What is expected ->
There are pictures in the records below; leave them out and set down exactly the lines from the one holding "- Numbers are" through the one holding "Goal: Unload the".

[Opening Provided material section]

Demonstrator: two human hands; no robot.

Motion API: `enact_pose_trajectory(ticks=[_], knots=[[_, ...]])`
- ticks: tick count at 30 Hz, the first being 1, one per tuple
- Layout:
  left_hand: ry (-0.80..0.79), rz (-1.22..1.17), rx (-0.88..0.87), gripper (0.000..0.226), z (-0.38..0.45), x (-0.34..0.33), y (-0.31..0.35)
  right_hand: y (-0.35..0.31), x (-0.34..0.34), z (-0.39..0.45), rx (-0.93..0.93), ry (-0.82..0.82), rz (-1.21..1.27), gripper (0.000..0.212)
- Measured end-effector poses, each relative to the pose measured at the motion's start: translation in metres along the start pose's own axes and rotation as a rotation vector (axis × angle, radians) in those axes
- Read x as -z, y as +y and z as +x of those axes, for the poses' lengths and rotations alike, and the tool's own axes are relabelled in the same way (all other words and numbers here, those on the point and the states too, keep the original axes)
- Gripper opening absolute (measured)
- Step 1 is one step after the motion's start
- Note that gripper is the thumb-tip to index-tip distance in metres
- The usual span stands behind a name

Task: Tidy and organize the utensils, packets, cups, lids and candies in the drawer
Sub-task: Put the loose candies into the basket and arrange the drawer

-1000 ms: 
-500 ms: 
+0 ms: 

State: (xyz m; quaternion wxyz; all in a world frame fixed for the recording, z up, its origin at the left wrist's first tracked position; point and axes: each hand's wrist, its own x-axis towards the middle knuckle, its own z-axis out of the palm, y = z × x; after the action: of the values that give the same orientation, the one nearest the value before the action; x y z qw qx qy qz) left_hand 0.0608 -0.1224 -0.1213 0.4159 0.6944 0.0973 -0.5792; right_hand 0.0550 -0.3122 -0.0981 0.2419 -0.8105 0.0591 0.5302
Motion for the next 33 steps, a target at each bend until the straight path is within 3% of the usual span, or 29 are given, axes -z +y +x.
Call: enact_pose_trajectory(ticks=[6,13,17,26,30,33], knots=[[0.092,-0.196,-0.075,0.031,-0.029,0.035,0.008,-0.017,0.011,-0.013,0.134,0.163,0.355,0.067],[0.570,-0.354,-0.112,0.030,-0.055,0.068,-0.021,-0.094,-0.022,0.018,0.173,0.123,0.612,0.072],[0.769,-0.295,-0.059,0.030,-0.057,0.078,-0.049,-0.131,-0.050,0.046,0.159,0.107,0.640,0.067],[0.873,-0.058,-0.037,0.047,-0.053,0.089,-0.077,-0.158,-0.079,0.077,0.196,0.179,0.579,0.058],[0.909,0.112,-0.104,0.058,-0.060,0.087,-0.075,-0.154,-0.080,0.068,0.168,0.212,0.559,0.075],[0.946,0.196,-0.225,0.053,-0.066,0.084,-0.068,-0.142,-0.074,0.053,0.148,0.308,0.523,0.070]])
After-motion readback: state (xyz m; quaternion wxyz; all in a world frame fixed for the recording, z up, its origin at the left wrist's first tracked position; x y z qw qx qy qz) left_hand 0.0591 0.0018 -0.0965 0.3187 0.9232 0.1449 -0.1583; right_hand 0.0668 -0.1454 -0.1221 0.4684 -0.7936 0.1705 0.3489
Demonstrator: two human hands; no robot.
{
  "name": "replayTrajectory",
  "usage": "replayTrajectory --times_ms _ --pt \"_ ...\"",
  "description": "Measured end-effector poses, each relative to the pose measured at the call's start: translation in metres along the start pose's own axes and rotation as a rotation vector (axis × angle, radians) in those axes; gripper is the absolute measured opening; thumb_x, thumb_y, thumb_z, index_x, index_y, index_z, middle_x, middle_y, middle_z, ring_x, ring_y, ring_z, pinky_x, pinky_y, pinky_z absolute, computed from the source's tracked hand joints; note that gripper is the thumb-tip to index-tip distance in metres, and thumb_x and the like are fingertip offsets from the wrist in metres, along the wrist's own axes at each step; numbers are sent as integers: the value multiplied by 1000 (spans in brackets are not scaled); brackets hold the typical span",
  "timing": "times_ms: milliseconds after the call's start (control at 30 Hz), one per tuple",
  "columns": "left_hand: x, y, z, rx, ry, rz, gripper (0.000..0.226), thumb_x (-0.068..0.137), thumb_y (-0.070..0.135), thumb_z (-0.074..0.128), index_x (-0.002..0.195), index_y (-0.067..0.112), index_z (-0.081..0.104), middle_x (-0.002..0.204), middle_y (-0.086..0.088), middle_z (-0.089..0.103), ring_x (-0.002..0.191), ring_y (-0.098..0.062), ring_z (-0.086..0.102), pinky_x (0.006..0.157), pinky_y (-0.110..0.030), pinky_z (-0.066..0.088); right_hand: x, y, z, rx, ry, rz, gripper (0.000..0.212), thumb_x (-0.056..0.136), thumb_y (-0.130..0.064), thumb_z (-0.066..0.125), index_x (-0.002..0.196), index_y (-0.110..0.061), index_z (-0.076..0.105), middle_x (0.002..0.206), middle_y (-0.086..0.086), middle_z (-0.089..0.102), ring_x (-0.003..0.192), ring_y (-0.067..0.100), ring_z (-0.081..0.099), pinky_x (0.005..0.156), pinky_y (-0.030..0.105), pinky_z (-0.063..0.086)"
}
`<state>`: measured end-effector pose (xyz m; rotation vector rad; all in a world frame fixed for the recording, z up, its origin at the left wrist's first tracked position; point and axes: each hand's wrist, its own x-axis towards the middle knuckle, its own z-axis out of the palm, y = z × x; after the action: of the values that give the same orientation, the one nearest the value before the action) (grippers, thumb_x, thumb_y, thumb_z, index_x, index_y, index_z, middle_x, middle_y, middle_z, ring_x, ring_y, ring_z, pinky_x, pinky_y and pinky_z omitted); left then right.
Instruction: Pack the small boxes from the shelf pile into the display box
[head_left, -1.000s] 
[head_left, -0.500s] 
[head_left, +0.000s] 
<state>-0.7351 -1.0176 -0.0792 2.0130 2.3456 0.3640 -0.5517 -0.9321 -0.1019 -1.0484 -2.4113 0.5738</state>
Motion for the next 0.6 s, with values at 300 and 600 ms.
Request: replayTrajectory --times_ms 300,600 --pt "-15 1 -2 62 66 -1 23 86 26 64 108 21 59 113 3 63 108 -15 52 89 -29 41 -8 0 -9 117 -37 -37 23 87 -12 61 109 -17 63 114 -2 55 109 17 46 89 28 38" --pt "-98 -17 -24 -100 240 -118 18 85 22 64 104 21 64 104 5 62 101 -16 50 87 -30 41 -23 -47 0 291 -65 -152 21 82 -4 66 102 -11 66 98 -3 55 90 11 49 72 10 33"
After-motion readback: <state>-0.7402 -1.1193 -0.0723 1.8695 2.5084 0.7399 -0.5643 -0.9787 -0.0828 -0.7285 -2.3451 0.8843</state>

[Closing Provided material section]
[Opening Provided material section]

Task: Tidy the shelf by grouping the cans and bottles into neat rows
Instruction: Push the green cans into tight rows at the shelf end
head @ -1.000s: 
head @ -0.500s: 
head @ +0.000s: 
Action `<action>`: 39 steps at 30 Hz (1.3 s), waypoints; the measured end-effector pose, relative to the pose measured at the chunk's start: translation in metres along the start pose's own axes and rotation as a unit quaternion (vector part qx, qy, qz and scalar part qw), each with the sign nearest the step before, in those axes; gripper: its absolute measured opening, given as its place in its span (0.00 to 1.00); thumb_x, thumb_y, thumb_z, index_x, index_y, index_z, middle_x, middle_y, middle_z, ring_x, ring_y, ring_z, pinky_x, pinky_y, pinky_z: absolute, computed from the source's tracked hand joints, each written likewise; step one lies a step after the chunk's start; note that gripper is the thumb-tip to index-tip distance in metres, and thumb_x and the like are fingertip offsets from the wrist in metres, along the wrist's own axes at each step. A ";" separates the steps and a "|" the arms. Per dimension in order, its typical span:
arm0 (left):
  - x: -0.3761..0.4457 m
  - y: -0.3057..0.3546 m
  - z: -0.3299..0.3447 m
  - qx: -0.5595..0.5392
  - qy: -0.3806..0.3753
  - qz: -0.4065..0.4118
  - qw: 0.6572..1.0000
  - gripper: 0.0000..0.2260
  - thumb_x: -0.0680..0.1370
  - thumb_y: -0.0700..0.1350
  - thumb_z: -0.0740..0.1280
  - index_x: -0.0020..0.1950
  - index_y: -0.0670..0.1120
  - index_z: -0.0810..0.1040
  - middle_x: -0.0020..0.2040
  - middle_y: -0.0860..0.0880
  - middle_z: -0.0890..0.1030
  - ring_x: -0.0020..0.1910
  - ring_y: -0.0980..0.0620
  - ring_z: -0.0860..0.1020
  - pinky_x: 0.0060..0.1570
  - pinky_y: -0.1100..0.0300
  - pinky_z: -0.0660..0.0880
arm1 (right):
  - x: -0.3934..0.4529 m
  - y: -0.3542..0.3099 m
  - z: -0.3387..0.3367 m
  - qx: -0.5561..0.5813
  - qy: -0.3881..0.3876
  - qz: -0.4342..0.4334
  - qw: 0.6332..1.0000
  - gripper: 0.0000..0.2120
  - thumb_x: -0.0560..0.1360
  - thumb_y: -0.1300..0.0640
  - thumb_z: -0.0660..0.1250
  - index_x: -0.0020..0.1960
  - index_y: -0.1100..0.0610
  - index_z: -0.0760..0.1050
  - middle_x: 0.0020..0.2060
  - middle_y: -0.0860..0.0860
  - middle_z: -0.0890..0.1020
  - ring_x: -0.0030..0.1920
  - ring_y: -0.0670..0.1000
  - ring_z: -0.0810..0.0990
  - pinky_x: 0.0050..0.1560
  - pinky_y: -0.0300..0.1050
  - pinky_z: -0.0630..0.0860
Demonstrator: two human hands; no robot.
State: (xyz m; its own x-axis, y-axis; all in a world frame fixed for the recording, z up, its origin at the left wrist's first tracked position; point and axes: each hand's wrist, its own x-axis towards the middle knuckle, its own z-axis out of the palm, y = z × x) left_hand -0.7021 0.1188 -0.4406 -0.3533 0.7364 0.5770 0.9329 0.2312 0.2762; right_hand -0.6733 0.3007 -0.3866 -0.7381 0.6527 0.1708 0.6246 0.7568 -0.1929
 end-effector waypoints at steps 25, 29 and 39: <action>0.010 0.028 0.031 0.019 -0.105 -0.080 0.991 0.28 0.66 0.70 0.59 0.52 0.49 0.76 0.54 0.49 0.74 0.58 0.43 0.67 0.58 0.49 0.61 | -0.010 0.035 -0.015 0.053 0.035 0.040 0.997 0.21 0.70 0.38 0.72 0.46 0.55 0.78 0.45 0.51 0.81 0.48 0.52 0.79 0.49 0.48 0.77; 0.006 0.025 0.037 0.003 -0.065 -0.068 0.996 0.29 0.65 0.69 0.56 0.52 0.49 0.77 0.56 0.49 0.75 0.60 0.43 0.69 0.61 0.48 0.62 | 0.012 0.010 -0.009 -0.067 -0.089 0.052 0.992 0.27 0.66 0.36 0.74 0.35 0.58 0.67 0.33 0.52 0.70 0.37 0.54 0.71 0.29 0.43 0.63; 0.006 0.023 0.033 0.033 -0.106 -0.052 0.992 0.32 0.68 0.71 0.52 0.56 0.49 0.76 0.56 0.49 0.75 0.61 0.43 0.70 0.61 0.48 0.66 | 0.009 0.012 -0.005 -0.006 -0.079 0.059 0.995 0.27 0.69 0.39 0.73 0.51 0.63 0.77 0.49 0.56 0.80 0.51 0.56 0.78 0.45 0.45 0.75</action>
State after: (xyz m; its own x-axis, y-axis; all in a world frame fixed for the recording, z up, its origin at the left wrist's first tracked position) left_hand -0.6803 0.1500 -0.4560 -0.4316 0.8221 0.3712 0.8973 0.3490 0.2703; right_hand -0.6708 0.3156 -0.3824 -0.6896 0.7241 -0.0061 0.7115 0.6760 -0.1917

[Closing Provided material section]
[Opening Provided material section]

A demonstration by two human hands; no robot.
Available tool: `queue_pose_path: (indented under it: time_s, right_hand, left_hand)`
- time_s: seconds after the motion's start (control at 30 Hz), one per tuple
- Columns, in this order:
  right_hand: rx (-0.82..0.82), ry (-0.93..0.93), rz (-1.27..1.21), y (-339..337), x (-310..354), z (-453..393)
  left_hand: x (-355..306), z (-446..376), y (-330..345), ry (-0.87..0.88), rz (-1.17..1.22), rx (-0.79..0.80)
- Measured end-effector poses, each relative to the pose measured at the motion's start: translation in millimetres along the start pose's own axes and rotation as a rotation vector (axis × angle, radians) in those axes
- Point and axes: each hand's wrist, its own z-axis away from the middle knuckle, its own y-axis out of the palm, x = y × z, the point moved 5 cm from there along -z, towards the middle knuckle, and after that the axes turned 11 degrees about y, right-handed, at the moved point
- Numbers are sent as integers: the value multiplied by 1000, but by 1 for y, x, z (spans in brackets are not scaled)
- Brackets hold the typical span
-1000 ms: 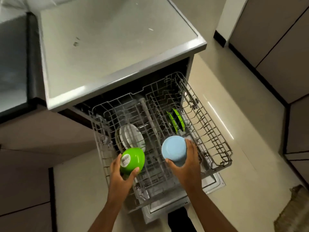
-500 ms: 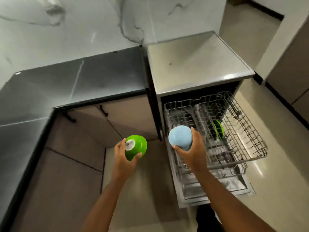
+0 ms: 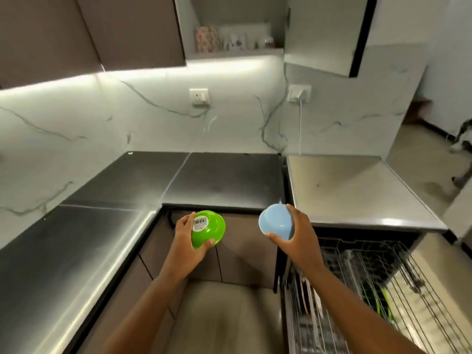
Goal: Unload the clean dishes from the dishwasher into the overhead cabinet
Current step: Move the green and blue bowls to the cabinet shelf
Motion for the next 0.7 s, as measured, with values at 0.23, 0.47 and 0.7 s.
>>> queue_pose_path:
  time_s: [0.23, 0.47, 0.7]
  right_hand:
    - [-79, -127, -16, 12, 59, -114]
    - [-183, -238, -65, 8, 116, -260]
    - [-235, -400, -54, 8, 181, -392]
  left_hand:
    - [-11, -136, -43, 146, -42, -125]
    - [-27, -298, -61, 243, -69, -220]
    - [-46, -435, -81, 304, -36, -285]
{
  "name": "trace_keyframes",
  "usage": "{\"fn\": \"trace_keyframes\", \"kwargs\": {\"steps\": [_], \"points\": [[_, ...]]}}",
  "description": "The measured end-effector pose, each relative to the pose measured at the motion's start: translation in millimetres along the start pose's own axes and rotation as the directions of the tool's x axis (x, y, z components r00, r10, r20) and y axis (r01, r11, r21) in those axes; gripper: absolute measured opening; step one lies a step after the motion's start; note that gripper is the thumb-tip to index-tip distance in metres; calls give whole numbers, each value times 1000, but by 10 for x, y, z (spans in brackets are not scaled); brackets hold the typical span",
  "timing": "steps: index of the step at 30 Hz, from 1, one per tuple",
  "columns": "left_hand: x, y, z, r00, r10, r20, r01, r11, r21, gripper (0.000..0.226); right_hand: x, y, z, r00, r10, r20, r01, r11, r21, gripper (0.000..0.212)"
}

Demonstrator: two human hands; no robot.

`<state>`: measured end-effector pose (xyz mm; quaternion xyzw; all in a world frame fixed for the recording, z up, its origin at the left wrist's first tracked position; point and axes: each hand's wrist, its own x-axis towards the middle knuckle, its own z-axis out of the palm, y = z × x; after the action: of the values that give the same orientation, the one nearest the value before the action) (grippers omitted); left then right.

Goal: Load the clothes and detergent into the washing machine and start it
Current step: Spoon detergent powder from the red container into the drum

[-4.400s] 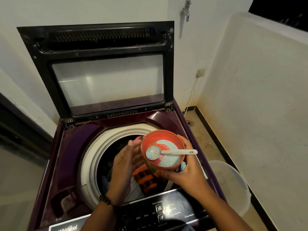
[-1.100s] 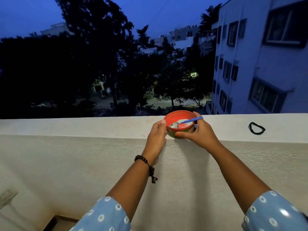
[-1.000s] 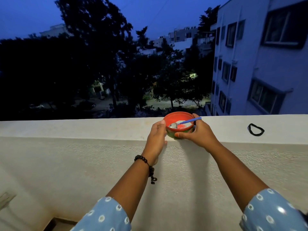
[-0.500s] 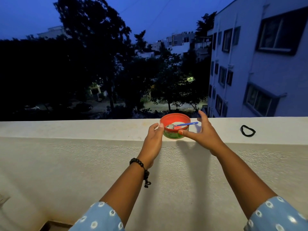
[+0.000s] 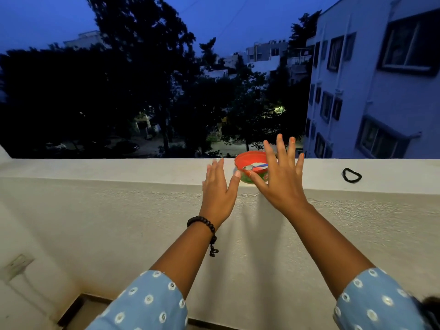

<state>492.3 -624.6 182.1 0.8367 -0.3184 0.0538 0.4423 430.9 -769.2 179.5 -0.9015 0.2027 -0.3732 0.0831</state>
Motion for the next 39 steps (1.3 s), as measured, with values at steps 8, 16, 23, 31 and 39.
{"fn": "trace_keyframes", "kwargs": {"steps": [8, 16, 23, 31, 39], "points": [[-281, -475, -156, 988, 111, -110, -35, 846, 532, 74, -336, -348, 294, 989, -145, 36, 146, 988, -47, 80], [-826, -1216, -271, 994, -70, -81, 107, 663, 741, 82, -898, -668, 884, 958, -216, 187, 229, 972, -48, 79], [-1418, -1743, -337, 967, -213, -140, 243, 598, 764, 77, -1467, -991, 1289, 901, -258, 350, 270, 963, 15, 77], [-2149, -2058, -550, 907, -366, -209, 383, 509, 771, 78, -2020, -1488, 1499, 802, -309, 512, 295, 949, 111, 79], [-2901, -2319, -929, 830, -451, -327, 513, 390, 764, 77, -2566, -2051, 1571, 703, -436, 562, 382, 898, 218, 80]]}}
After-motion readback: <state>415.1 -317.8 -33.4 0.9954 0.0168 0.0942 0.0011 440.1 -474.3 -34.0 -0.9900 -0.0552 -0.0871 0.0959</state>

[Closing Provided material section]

Response below ->
- Numbers are sent as integers: the value multiplied by 1000, but by 1 for y, x, z (spans in brackets are not scaled)
- Brackets hold the typical span
-1000 ms: 
-500 ms: 
+0 ms: 
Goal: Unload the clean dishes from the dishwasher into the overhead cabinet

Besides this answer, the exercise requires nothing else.